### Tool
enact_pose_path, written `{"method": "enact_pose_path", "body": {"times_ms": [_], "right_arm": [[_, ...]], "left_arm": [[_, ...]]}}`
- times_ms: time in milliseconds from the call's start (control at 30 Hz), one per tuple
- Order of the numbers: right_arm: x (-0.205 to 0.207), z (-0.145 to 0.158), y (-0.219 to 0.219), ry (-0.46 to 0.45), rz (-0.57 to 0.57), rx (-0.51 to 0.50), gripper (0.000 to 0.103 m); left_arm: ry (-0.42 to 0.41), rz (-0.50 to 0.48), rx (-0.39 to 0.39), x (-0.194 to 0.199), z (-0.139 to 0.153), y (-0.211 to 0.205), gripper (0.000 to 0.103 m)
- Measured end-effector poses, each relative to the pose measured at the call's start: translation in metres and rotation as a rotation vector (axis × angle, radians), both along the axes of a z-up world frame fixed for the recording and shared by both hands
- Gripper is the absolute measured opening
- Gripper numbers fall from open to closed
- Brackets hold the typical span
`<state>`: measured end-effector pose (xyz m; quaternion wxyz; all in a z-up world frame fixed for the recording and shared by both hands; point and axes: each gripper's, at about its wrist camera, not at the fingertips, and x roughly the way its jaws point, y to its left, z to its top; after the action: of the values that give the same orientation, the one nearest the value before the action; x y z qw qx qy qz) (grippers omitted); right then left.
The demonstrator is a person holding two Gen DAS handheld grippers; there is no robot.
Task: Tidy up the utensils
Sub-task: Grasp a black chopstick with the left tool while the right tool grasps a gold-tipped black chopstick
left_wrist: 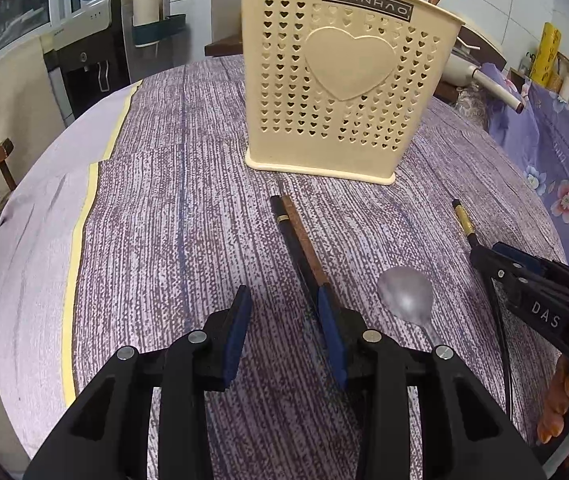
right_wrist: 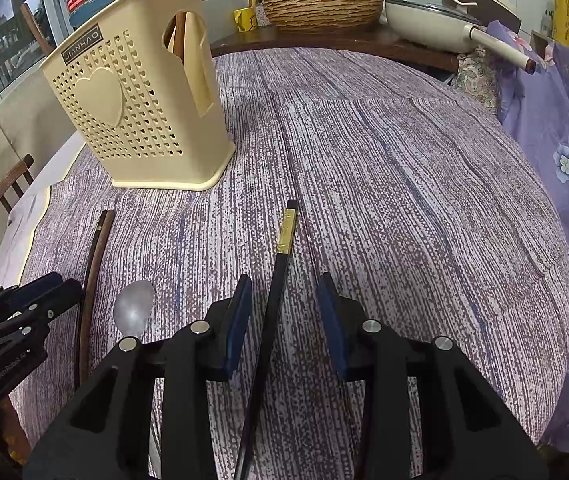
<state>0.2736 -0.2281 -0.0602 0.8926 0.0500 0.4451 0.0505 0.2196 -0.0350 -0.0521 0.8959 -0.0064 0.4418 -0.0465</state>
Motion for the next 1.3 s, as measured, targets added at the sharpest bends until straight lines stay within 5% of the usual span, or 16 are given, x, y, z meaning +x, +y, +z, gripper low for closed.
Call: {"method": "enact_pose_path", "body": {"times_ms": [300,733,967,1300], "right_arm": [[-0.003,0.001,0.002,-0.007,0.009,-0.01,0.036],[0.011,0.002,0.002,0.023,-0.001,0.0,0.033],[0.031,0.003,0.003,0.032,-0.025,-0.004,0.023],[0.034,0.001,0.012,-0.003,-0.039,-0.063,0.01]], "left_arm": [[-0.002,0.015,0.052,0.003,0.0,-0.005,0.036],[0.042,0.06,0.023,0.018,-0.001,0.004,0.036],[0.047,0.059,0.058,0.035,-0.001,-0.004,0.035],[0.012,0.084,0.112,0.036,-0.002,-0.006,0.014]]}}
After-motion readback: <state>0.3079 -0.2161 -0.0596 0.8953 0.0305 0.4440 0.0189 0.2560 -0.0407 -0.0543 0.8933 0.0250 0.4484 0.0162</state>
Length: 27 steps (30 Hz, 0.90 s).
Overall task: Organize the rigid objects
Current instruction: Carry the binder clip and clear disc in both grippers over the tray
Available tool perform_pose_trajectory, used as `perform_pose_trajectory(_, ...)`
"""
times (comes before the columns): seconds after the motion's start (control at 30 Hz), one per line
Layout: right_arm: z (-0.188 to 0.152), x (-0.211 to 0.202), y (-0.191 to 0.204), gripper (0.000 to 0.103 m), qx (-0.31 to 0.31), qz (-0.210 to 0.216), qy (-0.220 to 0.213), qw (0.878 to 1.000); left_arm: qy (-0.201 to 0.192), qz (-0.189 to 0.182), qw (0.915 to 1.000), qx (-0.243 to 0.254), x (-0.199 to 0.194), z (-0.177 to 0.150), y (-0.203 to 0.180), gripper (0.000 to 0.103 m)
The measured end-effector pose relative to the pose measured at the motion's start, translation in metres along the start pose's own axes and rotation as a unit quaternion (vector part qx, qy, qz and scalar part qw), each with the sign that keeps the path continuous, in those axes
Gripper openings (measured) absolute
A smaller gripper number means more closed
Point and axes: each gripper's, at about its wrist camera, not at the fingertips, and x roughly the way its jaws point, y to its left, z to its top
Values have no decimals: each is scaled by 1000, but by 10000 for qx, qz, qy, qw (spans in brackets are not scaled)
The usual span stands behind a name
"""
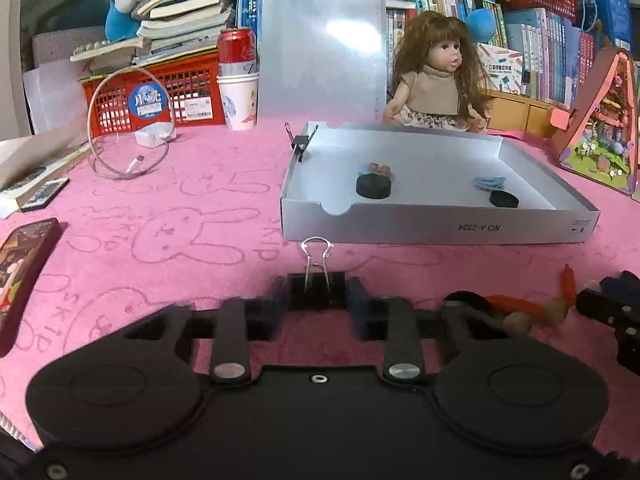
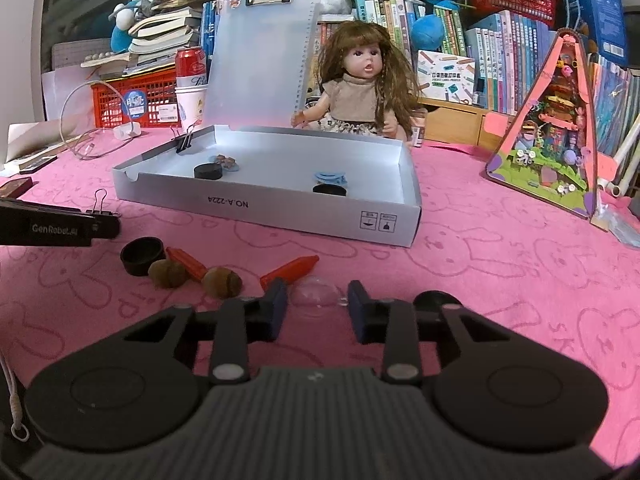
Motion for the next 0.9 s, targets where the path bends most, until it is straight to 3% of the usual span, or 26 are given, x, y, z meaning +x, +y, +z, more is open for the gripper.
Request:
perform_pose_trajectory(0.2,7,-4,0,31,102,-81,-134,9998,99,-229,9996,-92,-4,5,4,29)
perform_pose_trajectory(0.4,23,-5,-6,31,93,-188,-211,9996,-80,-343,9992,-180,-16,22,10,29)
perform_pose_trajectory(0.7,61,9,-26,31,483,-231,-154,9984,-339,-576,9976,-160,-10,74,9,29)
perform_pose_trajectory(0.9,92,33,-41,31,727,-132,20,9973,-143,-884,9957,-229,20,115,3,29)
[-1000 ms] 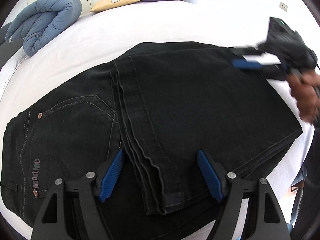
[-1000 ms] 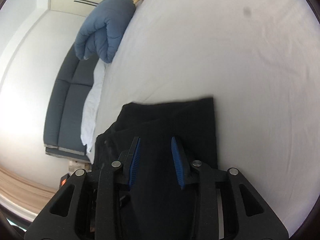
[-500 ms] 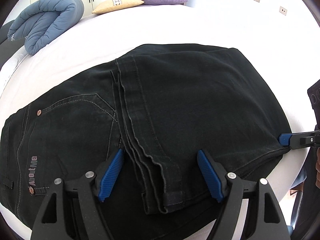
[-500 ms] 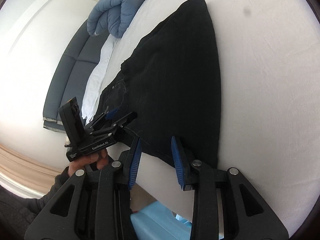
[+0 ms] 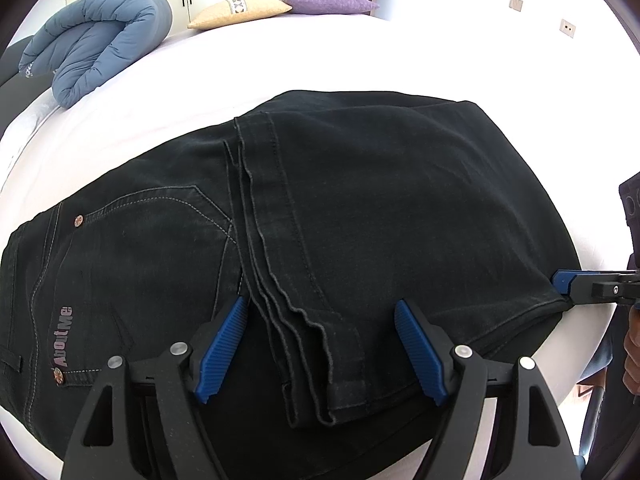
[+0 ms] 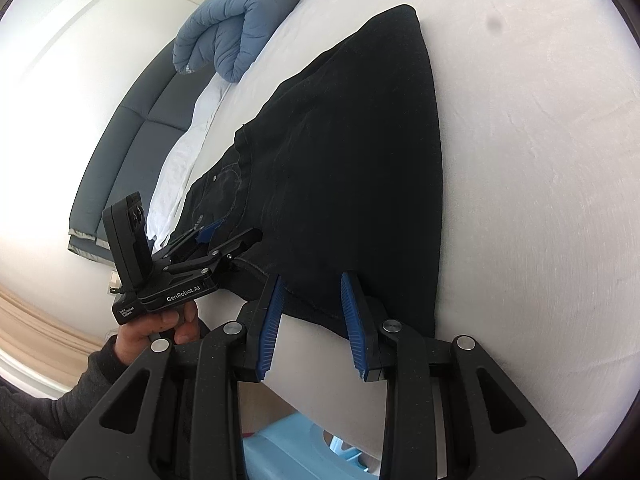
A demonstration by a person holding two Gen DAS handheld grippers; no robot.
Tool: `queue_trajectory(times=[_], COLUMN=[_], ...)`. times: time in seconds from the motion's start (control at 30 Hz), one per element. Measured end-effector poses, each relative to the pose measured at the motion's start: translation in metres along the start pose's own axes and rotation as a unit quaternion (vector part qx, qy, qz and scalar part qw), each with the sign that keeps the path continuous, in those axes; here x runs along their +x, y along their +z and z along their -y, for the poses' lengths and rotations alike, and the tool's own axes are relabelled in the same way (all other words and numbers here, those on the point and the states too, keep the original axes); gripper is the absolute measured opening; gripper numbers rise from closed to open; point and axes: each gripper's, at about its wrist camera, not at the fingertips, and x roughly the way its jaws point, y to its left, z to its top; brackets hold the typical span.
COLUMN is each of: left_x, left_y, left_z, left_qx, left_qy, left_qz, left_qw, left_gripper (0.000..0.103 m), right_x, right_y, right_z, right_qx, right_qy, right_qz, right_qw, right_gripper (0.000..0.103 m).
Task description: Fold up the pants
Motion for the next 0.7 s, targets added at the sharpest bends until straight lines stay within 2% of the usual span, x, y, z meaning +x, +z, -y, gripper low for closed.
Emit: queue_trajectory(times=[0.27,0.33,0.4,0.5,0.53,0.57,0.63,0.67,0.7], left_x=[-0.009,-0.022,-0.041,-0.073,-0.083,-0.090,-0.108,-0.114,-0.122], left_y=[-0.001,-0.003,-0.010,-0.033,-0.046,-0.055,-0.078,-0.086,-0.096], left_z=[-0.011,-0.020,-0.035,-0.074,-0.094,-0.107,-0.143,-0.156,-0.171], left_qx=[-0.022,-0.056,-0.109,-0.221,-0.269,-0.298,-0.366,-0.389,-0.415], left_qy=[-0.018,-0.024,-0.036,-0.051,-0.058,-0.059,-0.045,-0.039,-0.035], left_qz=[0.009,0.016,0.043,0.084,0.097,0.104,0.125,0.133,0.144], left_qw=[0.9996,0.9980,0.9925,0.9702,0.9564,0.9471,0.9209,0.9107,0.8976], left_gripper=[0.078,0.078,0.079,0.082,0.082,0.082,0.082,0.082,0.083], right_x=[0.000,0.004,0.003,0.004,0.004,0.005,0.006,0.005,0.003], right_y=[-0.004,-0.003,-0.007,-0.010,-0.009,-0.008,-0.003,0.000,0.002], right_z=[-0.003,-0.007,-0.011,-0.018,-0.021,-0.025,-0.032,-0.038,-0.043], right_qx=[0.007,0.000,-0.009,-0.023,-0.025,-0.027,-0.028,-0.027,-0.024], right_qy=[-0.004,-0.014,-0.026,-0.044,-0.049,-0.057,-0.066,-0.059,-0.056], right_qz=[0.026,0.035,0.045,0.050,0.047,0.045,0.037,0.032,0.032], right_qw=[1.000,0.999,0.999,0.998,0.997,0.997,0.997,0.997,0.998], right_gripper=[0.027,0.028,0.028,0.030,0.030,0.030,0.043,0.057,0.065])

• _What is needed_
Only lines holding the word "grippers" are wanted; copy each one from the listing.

• _Written response_
`<state>`: measured end-effector pose (xyz m; quaternion wxyz; all in a z-up world frame fixed for the recording and shared by both hands; point and axes: each gripper's, at about its wrist camera, not at the fingertips, and x roughly the way its jaws point, y to its left, z to its top; after the action: of the values that give the same orientation, the one nearest the value before the action; x y z qw qx qy qz) (grippers omitted); right then left.
The demonstrator is a person holding two Gen DAS handheld grippers; there is no robot.
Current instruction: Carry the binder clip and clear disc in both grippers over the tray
A demonstration by a person holding two Gen DAS handheld grippers; no robot.

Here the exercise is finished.